Exclude all pictures. Then restate, word for word, the entries from the first line through the line that contains "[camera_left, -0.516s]".
[Start of Attachment]
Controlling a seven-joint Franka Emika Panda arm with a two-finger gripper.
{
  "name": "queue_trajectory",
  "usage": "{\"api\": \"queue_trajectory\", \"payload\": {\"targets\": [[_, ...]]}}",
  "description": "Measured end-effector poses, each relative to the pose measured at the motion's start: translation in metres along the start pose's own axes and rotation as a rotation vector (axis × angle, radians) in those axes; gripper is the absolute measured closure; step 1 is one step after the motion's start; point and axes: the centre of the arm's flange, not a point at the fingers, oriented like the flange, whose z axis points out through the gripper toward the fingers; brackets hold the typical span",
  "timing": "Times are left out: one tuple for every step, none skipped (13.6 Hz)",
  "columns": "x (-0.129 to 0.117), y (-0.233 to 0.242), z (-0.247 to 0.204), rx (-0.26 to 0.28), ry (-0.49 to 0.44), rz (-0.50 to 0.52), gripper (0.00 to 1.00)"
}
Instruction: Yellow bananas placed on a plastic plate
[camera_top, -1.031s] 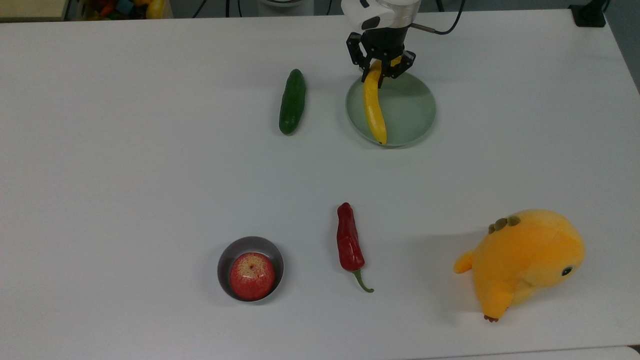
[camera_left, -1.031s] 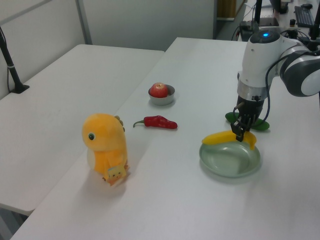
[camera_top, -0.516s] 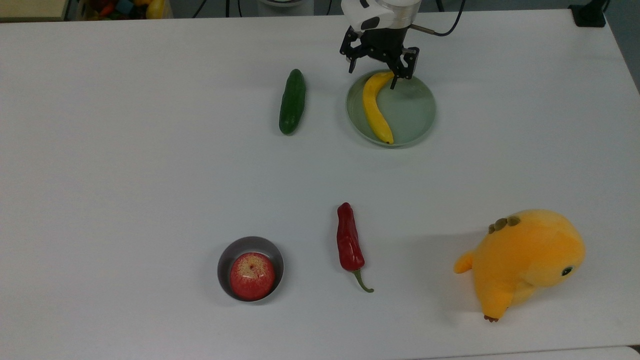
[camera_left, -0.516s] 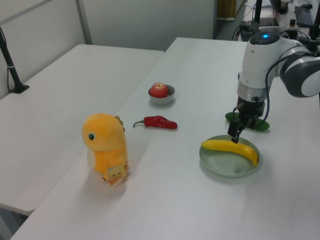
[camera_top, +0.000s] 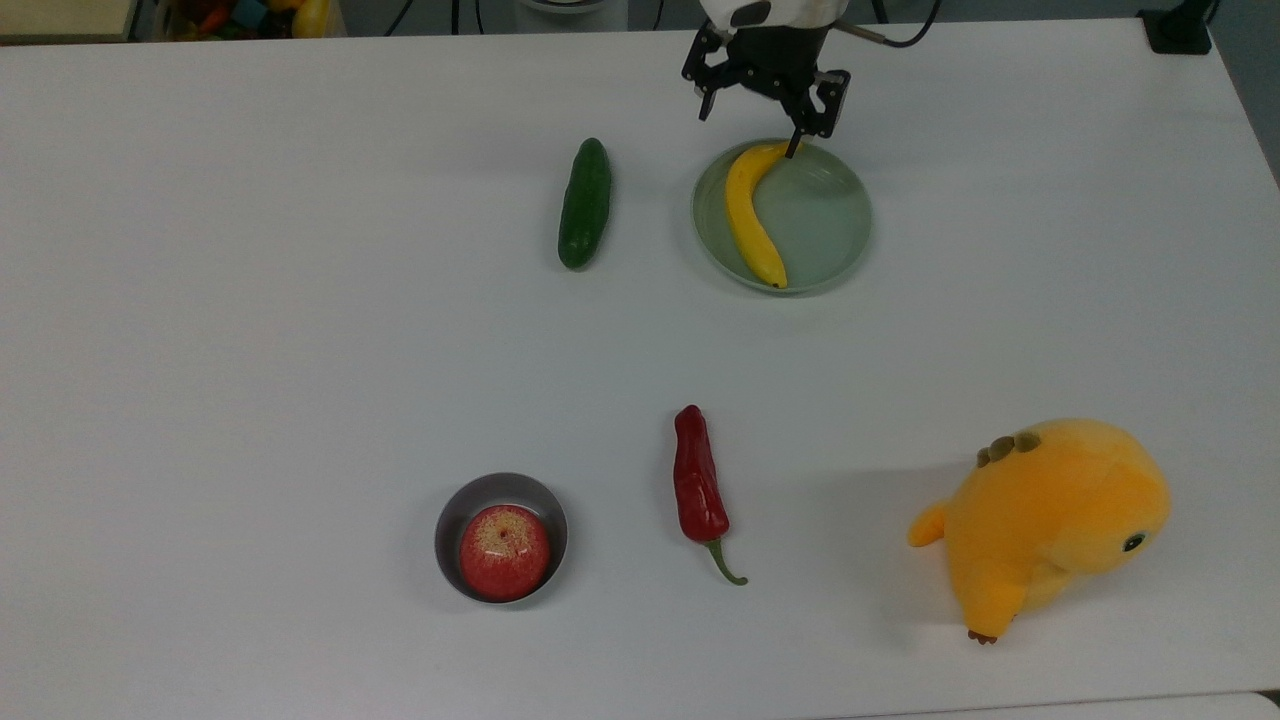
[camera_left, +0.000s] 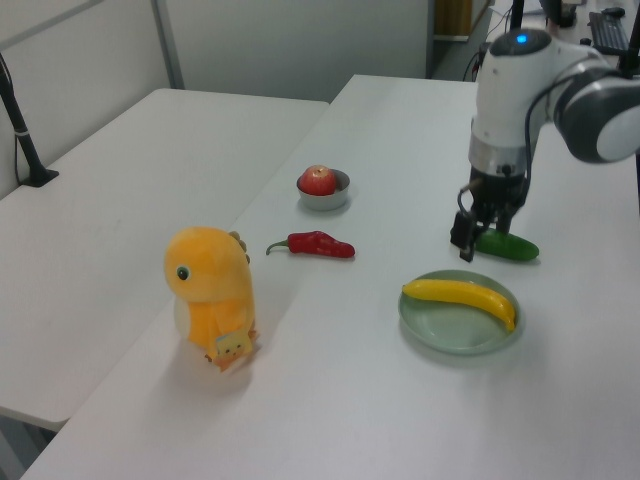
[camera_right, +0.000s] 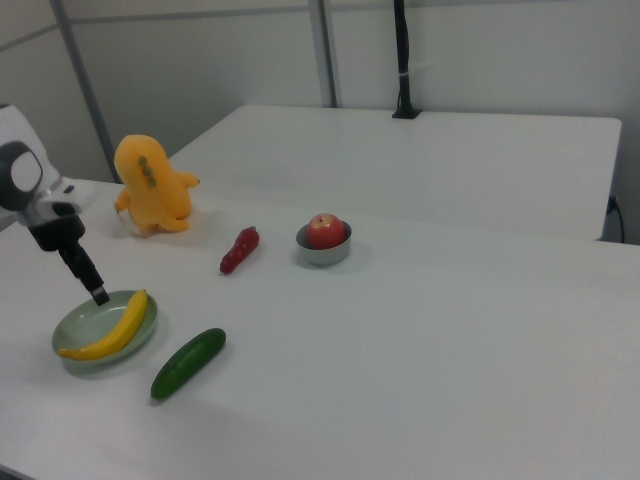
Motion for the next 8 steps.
{"api": "queue_trajectory", "payload": {"targets": [[0.01, 0.001, -0.02, 0.004, 0.002, 0.025, 0.0], [0.018, 0.003, -0.036, 0.018, -0.002, 0.05, 0.0], [0.029, 0.007, -0.056, 0.037, -0.006, 0.079, 0.0], [0.039, 0.012, -0.076, 0.052, -0.005, 0.105, 0.0], [0.049, 0.017, -0.094, 0.064, 0.0, 0.126, 0.0], [0.059, 0.023, -0.113, 0.076, 0.008, 0.146, 0.0], [0.071, 0.033, -0.136, 0.087, 0.019, 0.171, 0.0], [0.078, 0.04, -0.148, 0.089, 0.023, 0.182, 0.0]]}}
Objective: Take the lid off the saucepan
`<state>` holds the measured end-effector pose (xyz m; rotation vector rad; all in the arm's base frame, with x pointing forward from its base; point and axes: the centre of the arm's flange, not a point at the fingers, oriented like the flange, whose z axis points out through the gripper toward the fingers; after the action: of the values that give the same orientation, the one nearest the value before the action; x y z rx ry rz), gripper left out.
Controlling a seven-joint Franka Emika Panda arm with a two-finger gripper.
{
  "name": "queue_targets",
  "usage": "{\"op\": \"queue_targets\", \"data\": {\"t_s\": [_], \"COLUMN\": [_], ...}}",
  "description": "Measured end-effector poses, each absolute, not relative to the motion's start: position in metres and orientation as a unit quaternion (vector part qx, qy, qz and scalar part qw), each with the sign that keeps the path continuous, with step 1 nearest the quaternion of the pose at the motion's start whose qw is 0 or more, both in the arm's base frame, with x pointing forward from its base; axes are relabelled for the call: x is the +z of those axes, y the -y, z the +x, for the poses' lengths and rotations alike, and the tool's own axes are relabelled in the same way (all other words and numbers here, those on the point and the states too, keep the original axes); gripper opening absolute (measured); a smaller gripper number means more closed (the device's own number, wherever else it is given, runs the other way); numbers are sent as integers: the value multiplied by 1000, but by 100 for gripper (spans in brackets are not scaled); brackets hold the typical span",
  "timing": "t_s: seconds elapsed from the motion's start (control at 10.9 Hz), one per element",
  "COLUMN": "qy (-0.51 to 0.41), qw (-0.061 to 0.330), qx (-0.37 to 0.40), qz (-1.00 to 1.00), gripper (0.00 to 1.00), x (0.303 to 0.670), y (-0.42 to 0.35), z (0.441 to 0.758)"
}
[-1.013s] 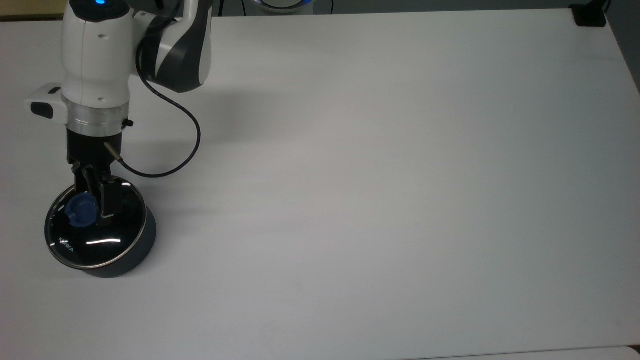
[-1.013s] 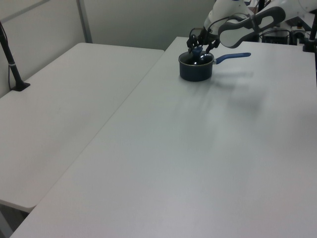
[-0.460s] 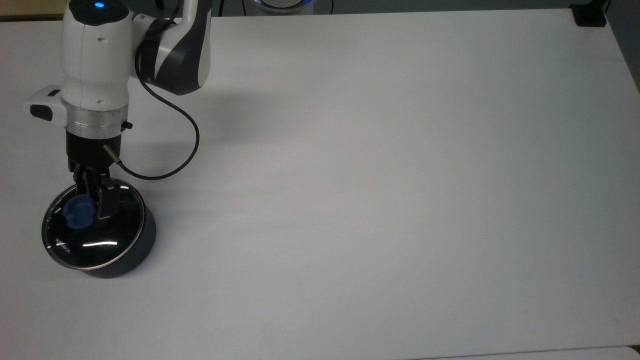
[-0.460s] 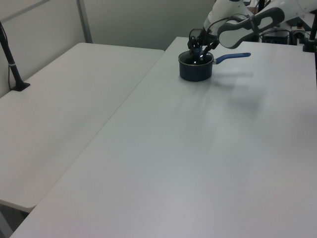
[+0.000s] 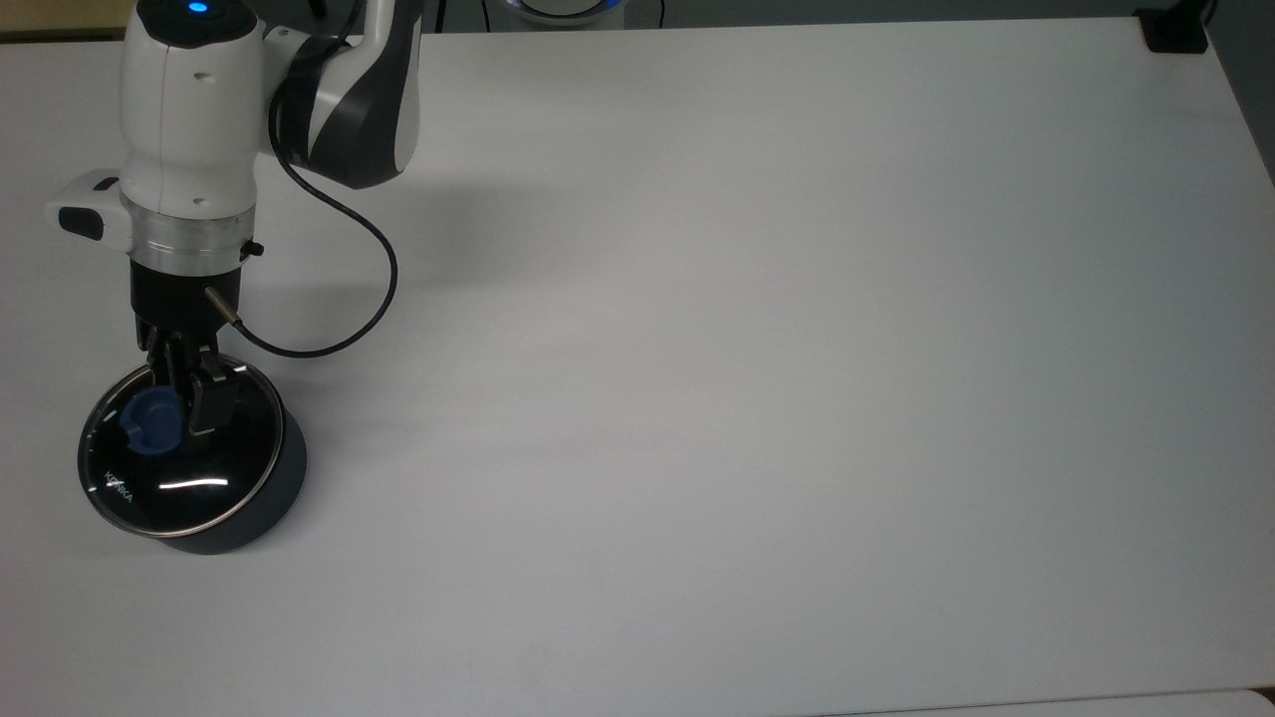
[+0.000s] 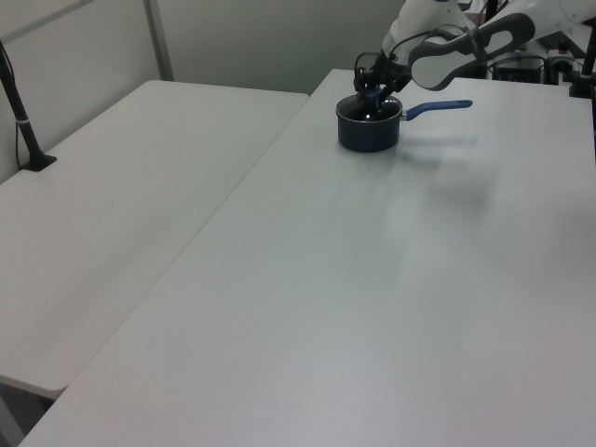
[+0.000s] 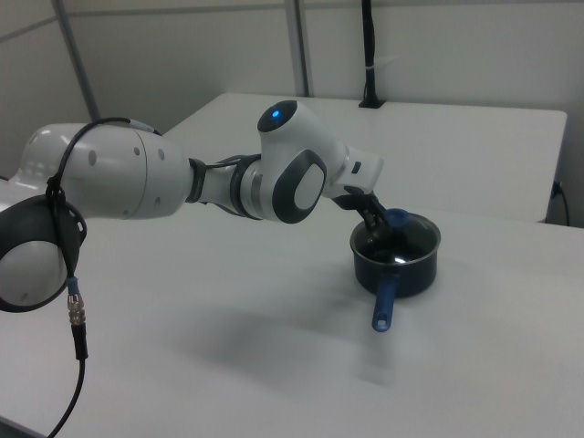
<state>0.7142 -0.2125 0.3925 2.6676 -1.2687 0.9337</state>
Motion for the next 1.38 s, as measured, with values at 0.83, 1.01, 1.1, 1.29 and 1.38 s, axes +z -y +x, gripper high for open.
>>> {"op": "queue_targets", "data": {"t_s": [0.83,1.01,1.1,1.29,1.38], "qy": [406,408,414,465,501], "qw": [29,28,27,11,-2], "qx": [306,310,311,315,322], "qz": [861,858,855,827,804], "gripper": [66,97,100,100,100], "x": [397,402,404,408,415], "y": [218,221,223,234,240], "z": [713,713,712,710,710]}}
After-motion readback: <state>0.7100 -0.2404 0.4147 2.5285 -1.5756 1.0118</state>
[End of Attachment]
__OUTPUT__
Controlling a seven-joint Franka Emika Panda arm with a two-finger gripper.
{
  "name": "queue_trajectory",
  "usage": "{\"api\": \"queue_trajectory\", \"payload\": {\"targets\": [[_, ...]]}}",
  "description": "Measured end-effector poses, each relative to the pose measured at the motion's start: translation in metres along the start pose's own axes and rotation as a rotation vector (axis × angle, radians) in those axes; gripper is the absolute measured closure; step 1 is one step after the motion's start; point and axes: the centre of the arm's flange, not a point at the fingers, oriented like the flange, whose z axis points out through the gripper toward the fingers; brackets hold the typical span",
  "timing": "Times are left out: one tuple for every step, none skipped (13.6 Hz)",
  "columns": "x (-0.129 to 0.117), y (-0.233 to 0.242), z (-0.247 to 0.204), rx (-0.26 to 0.28), ry (-0.49 to 0.44), rz (-0.50 to 0.52), gripper (0.00 to 1.00)"
}
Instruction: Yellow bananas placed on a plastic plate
[camera_top, -1.031s] 
[camera_left, -1.031s] 
[camera_top, -0.516s] 
[camera_left, -0.516s] 

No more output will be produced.